One of the main differences is the amount of power you can shove through a conductor, and your resistance losses associate with moving it if you are running from a limited amount of renewable energy.
For example, if you have a 10 gauge conductor running 50 feet and you run 250 Watts through it, then at 12V, you would have to move 20.83 Amps of current, at 24V that would be reduced to 10.42 Amps, and at 48V that would be reduced to 5.21 Amps.
All of those examples could be safely carried by a 10 gauge conductor of most common types, but the difference comes in your losses from resistance. 50 feet of 10 gauge wire has a resistance of about .05 Ohms.

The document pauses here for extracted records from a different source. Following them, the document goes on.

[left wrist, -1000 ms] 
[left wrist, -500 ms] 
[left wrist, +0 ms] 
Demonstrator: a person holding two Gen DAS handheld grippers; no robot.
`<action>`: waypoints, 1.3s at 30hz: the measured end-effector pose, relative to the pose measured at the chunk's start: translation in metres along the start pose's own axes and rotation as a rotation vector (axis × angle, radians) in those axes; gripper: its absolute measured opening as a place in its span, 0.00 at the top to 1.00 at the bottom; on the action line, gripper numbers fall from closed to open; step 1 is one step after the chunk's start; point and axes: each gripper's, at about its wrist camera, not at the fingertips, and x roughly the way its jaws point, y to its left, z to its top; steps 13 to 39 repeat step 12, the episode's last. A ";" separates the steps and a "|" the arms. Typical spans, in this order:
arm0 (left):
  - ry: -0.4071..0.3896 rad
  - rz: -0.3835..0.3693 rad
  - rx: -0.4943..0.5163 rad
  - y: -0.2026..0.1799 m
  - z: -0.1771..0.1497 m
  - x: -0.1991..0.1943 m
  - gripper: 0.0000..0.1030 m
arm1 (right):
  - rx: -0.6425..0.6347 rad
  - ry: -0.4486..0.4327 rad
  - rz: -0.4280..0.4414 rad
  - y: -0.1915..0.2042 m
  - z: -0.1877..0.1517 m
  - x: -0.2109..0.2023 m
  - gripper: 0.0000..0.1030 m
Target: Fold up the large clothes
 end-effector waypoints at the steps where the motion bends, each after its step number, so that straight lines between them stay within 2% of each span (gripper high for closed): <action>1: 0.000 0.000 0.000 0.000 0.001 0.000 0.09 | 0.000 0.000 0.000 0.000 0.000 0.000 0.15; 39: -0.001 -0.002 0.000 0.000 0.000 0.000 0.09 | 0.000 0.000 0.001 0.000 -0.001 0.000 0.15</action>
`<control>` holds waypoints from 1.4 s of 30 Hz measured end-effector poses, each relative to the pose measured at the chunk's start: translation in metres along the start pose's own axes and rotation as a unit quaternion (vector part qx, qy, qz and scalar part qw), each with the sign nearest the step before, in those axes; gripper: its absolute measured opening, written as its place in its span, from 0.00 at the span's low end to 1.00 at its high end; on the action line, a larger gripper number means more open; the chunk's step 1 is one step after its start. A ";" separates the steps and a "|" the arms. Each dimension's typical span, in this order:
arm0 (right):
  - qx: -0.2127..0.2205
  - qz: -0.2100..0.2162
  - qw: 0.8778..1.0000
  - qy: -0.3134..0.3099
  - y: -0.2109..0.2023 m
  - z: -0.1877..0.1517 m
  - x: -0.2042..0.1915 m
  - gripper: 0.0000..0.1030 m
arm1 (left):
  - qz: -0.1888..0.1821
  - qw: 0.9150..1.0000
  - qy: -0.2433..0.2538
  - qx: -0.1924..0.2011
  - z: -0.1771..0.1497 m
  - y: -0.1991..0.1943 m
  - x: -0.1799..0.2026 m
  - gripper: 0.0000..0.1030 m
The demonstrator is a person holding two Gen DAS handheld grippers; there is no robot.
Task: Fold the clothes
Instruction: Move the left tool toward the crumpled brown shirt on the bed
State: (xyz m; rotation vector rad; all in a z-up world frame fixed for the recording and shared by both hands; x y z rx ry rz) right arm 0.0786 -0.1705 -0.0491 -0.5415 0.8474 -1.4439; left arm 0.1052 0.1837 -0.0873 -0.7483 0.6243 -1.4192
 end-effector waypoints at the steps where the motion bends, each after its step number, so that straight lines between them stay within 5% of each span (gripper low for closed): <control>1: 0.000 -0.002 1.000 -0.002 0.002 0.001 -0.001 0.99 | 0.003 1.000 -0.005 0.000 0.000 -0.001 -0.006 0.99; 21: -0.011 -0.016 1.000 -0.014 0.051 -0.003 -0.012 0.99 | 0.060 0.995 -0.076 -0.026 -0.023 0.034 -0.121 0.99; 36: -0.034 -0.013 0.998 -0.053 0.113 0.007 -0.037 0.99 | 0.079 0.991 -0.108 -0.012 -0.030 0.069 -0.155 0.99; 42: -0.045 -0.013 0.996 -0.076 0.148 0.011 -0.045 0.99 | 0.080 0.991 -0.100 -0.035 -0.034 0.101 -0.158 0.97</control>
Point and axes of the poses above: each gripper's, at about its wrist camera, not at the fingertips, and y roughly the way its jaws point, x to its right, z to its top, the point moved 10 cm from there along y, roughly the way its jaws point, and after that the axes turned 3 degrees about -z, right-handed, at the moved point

Because of this resistance, power is lost as heat within the conductor at a rate equal to the square of the current times the resistance. For 12V this would be 21.7 Watts of power, at 24V this would be 5.86 Watts and at 48V this would be 1.35 Watts.
Additionally, you have to have a complete circuit meaning that you have to move the power there and back, so if you were actually moving it batteries from your panels, or a wind turbine, or were moving it from your batteries to a point of use, your losses would actually be double. The losses might be tolerable in terms of available power from your batteries and performance, but you have to generate the extra power to compensate for these losses as well and that will cost you money.
You can compensate by using larger wire, still costing you money, but if the distance from your turbine or panels to your battery, or the distance from your batteries to your inverter are larger, and you are moving large amounts of power, then higher voltages begin to gain significant economic advantage. 48V losses are 1/16th of those at 12V for the same conductor, and the losses at 24V are 1/4 those at 12V but 4 times those at 48V. In other words you need conductors sized 16 times larger in cross sectional area for a 12V system to move the same amount of power with the same losses as a 48V system.
What does all of that mean? It means that you have to consider the power you will ultimately have to move through your system, and the availability of all of the parts that you need at the voltages, as well as local codes that may regulate more strictly systems with voltages above a specific voltage level - since shock hazards increase with voltage.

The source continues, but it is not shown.